Directions
Find the string "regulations" in the material. Copy every line that has it.

Task material
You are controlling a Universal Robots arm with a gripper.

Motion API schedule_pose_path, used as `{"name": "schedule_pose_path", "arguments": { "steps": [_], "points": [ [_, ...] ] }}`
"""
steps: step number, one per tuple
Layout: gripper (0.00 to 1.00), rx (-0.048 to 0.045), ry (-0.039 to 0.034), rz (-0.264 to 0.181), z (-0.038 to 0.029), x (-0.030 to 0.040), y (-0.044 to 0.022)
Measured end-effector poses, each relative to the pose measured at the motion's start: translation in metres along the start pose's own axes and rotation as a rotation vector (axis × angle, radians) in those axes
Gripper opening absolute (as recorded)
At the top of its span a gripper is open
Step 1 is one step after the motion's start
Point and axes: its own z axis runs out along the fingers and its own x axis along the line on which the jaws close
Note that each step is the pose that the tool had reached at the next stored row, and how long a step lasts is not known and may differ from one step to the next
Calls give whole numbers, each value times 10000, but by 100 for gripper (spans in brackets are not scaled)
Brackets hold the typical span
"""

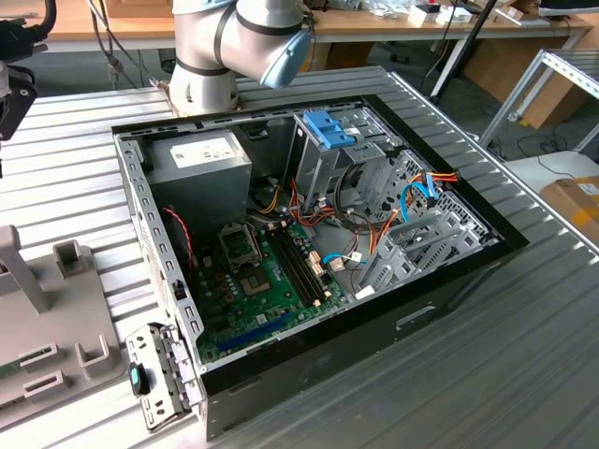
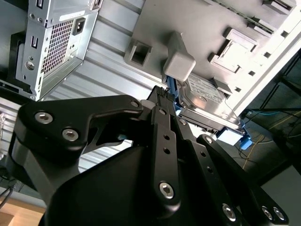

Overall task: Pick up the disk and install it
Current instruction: 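Reach for the disk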

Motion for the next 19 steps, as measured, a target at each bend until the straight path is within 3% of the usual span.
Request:
{"name": "schedule_pose_path", "arguments": {
  "steps": [14, 19],
  "points": [
    [11, 0, 0, 2, 0, 29, -2],
    [11, 0, -2, 0, -5, 188, -14]
  ]
}}
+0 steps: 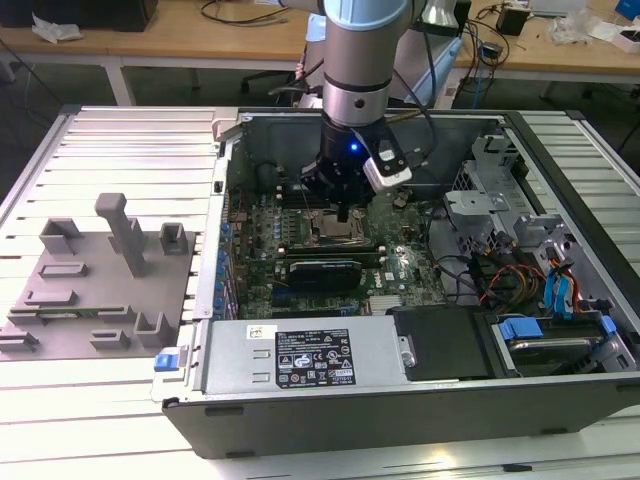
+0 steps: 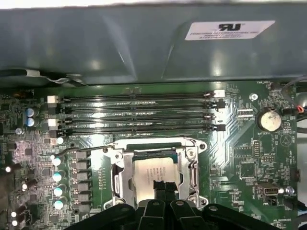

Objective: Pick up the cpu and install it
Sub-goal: 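Close the cpu cover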

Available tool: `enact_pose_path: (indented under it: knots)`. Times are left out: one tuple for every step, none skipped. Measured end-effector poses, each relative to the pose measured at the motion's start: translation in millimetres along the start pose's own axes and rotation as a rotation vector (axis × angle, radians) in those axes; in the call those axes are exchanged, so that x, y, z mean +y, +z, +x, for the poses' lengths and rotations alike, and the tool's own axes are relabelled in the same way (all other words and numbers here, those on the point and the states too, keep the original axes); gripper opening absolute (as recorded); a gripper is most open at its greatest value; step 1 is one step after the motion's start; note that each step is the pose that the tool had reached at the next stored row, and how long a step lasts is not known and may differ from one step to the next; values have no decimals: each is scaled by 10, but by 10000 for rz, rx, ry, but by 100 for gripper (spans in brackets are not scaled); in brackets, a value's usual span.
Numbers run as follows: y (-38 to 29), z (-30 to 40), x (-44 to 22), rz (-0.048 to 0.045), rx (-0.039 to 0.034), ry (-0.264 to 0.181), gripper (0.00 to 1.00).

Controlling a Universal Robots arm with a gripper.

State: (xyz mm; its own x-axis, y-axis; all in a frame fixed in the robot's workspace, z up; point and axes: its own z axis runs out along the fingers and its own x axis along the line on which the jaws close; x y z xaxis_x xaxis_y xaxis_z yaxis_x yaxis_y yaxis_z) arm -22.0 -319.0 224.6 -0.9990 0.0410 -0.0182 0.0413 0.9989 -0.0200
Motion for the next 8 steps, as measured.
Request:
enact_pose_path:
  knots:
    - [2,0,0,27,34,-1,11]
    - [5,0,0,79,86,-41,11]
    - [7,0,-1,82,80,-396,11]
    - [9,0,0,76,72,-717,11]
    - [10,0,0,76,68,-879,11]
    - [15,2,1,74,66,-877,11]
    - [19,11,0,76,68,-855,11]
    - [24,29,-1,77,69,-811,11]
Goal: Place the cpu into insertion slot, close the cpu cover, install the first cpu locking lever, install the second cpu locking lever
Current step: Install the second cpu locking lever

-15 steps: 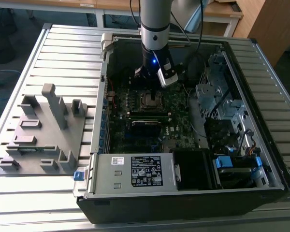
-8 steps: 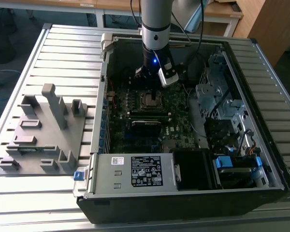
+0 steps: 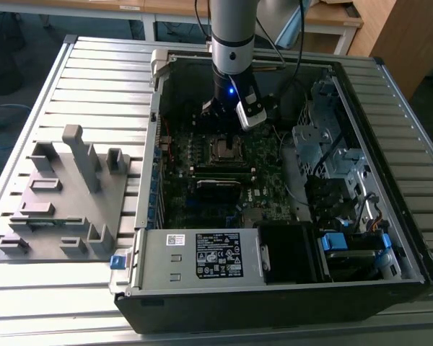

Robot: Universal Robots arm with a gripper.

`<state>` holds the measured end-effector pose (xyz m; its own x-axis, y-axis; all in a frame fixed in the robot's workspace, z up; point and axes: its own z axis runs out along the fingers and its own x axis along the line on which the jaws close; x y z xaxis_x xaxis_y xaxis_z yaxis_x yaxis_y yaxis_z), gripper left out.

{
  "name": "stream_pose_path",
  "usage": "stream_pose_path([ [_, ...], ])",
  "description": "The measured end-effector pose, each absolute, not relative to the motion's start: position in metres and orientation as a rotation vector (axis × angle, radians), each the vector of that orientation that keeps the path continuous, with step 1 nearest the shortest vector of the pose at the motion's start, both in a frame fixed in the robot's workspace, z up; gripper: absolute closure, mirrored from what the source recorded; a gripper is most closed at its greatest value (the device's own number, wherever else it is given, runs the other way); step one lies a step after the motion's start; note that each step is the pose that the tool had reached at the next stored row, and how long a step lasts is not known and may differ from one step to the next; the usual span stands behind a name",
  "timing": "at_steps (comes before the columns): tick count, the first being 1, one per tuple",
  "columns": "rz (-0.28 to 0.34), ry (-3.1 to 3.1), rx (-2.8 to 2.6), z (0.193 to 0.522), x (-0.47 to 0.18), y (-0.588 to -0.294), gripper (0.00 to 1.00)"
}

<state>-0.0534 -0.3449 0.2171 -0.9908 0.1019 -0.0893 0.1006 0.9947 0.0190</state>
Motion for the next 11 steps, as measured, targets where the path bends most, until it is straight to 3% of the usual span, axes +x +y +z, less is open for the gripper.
stream_pose_path([
  [11, 0.021, 3.066, 0.156, 0.217, -0.0534, -0.3449, 0.9],
])
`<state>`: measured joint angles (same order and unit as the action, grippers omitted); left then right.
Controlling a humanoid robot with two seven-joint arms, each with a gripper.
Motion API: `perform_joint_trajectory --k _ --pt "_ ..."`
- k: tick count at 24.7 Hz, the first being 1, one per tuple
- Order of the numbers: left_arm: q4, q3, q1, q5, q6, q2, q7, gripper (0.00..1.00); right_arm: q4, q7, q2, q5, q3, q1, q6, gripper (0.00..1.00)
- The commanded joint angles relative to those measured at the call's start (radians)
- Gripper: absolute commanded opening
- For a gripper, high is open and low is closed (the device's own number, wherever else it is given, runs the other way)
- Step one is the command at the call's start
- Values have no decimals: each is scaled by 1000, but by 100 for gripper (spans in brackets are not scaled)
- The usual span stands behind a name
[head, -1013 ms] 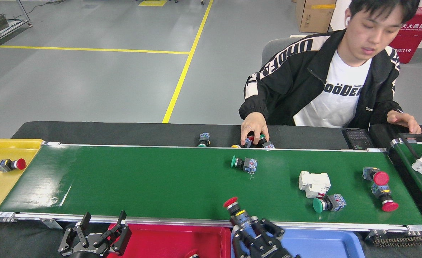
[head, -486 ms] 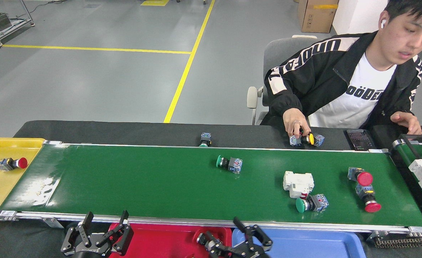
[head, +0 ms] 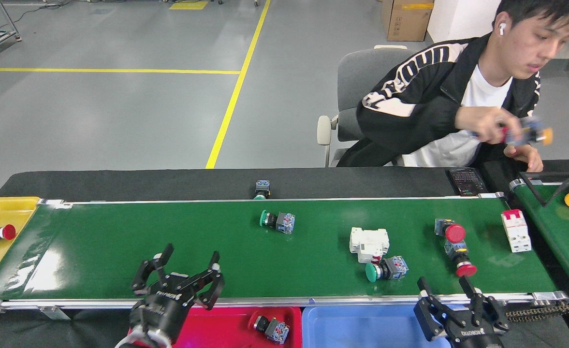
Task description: Pick switch part from conveyor to tray
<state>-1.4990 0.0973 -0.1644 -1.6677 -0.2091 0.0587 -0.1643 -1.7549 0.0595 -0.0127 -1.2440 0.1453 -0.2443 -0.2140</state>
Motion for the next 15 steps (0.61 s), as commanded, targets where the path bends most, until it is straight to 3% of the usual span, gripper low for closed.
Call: perform_joint_trajectory --k 1,4,8,15 --pt "75 18 -66 -15 8 3 6 100 -14 14 -21 2 -9 23 -2 89" --pt "240 55 -173 -17 8 3 9 100 12 80 -44 -17 -122 89 22 88" --pt "387 78 -254 -17 10 3 43 100 52 105 -43 -89 -263 140 133 88" --pt "577 93 -356 -18 16 9 86 100 270 111 -66 -135 -486 333 338 88"
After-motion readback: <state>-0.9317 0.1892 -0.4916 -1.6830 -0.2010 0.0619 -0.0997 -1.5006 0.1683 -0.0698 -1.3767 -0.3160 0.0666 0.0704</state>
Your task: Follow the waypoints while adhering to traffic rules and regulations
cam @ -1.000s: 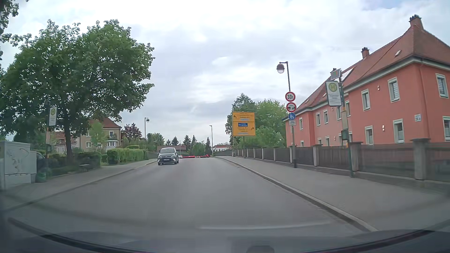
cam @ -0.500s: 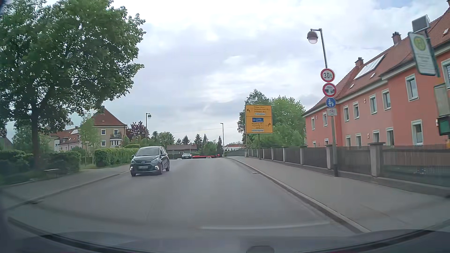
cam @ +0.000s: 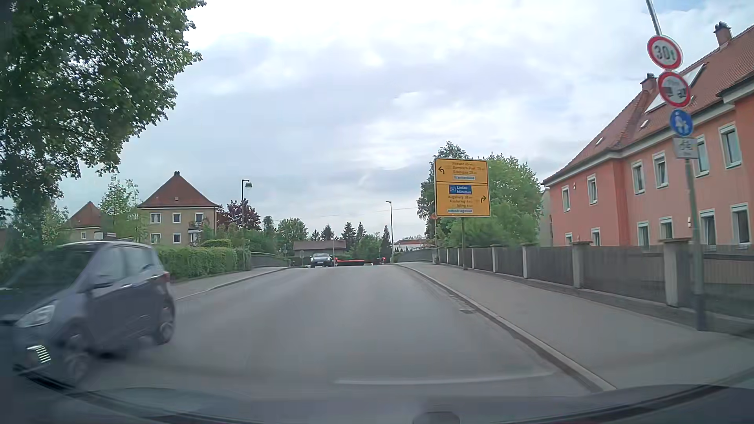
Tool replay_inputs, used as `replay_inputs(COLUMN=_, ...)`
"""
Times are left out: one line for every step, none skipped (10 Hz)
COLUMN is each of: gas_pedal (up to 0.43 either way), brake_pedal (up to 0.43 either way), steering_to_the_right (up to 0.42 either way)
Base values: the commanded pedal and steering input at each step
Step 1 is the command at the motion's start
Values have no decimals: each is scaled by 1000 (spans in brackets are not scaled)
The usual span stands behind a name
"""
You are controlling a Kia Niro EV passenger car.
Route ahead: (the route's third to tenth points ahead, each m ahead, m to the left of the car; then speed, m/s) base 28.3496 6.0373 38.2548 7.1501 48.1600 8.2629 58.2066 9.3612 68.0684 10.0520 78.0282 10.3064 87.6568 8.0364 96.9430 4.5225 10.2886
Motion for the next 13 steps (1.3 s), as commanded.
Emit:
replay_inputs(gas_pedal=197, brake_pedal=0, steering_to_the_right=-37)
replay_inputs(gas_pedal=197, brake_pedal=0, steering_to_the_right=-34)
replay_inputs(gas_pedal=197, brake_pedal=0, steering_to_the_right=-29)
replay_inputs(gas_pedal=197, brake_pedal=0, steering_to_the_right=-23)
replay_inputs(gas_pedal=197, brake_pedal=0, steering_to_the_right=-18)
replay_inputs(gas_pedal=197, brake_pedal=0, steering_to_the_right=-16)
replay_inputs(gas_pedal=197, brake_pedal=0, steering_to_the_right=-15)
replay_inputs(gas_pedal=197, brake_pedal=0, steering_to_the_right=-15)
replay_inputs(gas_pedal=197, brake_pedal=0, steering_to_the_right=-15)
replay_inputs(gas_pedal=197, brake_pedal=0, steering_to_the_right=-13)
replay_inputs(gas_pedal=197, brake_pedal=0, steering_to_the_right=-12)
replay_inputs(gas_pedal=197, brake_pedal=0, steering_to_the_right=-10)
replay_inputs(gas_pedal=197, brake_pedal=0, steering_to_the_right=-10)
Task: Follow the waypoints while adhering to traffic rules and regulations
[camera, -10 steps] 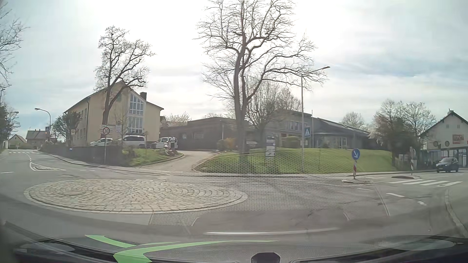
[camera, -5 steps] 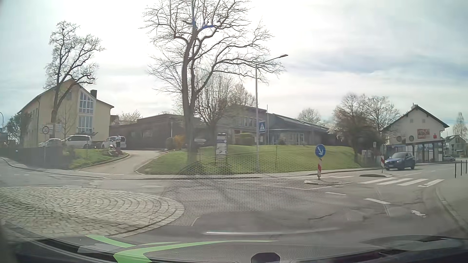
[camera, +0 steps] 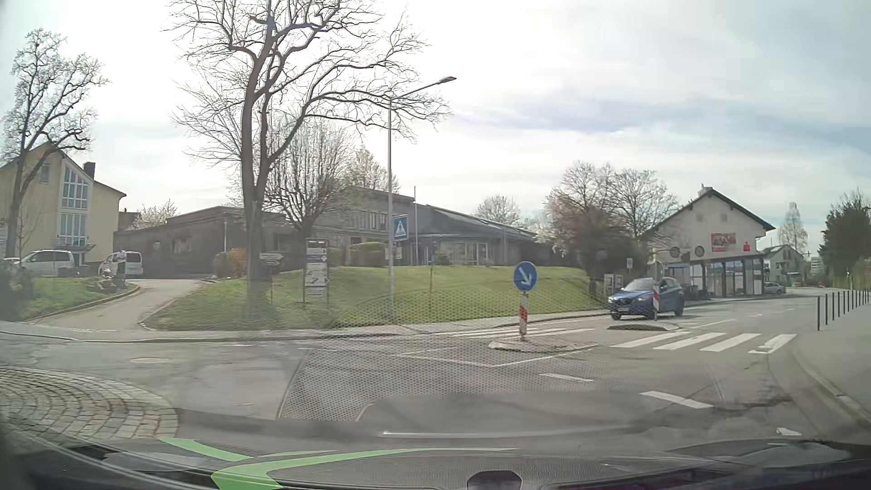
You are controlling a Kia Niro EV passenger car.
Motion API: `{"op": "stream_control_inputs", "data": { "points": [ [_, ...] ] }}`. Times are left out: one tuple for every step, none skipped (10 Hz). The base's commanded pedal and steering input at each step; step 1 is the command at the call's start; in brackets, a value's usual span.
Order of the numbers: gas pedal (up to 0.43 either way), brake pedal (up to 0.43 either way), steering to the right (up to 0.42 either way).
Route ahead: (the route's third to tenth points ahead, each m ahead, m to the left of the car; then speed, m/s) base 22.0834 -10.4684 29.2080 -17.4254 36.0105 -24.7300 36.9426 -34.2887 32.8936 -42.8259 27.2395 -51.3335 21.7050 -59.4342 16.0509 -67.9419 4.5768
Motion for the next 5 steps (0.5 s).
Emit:
{"op": "stream_control_inputs", "data": {
  "points": [
    [0.087,0.0,0.282],
    [0.087,0.0,0.285],
    [0.087,0.0,0.285],
    [0.098,0.0,0.287],
    [0.098,0.0,0.287]
  ]
}}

Your solution
Your task: Follow the waypoints while adhering to traffic rules and regulations
Task: Follow the waypoints while adhering to traffic rules and regulations

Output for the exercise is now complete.